# Ghey Music



## Raider (Feb 13, 2020)

Ok, here goes! What’s the music or song do you like that people would laugh at, but you don’t give a shit, cuz you like it? I’m a metal head myself, but I won’t turn off the Go Go’s if I hear it. Please rip me for it cuz I don’t care and be prepared to get ripped on your response. You know you have your songs, you ghey bastards!! Lol


----------



## Trump (Feb 13, 2020)

Franky Valli December 63 ghey as fuk but I love it


----------



## Viduus (Feb 13, 2020)

I think it’s:

Africa - Toto
E.T - Katy Perry
Hot - Avril Lavigne (has to be the video)
The Wreckers - Leave the Pieces


----------



## Seeker (Feb 13, 2020)

I enjoy all music. My kids elementary school was an actual music academy. They play various instruments.

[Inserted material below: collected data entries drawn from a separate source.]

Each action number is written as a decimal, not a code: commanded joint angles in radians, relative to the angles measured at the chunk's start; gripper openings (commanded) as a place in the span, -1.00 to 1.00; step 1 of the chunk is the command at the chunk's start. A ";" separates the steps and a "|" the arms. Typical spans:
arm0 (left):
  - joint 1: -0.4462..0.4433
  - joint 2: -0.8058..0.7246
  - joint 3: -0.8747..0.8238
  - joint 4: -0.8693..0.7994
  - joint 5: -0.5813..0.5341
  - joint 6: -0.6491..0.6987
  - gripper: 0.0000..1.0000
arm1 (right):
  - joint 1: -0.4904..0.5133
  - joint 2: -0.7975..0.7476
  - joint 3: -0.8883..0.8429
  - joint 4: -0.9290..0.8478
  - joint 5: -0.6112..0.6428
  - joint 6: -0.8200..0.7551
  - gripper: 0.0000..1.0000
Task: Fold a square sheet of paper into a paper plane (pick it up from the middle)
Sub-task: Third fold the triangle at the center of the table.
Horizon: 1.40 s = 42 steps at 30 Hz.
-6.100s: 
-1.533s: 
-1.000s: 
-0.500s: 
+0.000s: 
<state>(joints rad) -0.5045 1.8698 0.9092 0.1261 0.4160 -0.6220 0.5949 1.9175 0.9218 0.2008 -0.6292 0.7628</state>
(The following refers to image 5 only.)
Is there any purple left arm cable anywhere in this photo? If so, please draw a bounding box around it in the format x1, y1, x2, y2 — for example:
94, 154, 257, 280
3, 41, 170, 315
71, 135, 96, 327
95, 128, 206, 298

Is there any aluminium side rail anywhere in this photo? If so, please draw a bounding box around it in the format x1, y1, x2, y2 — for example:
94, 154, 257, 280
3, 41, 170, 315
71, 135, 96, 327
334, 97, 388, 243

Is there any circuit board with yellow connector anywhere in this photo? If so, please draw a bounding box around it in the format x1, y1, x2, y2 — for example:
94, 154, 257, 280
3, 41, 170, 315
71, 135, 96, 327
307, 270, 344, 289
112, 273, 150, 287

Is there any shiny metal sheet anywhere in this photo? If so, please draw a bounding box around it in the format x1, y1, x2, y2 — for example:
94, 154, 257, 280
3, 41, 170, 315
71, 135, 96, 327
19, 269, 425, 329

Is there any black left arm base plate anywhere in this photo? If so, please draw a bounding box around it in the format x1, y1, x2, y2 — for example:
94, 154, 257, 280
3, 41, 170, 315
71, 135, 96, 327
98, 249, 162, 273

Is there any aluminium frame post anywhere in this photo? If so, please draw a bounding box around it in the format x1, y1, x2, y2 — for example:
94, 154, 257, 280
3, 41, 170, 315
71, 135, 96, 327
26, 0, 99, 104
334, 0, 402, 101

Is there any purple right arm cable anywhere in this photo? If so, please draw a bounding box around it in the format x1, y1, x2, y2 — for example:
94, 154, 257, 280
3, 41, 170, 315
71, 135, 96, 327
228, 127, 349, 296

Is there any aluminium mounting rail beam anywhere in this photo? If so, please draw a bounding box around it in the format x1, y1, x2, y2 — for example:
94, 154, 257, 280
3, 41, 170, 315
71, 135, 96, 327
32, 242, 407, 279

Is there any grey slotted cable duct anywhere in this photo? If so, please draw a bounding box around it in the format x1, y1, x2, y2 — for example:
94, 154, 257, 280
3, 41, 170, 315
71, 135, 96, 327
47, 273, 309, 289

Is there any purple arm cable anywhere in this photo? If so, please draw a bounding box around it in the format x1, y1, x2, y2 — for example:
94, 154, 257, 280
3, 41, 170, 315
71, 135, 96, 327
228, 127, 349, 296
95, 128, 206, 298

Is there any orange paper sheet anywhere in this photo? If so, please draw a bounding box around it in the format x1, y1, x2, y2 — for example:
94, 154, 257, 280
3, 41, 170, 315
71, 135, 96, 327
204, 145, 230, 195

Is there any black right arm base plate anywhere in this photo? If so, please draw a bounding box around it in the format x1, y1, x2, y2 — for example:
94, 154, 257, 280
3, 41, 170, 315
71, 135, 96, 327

I would say classical music, that i also lenjoy, is where you morons would laugh at me over.


----------



## notsoswoleCPA (Feb 13, 2020)

One of my now gone workout buddies used to get motivation from the house mix of "I'm every woman" by Whitney Houston when it played on the house system at the gym.

Oddly, when "Da Funk" by Daft Punk comes on, I'll listen to it versus my headphones if I happen to catch the song on the house system with my headphones off.


----------



## Caballero (Feb 13, 2020)

Gheyyyy as it gets !!!! But this song was an inside joke. :32 (20): 

https://youtu.be/dQw4w9WgXcQ


----------



## tinymk (Feb 13, 2020)

I am a 80’s kid so the 80’s big hair bands  rock I can appreciate.  I have mix’s for the gym and for when I am home.


----------



## Seeker (Feb 13, 2020)

tinymk said:


> I am a 80’s kid so the 80’s big hair bands  rock I can appreciate.  I have mix’s for the gym and for when I am home.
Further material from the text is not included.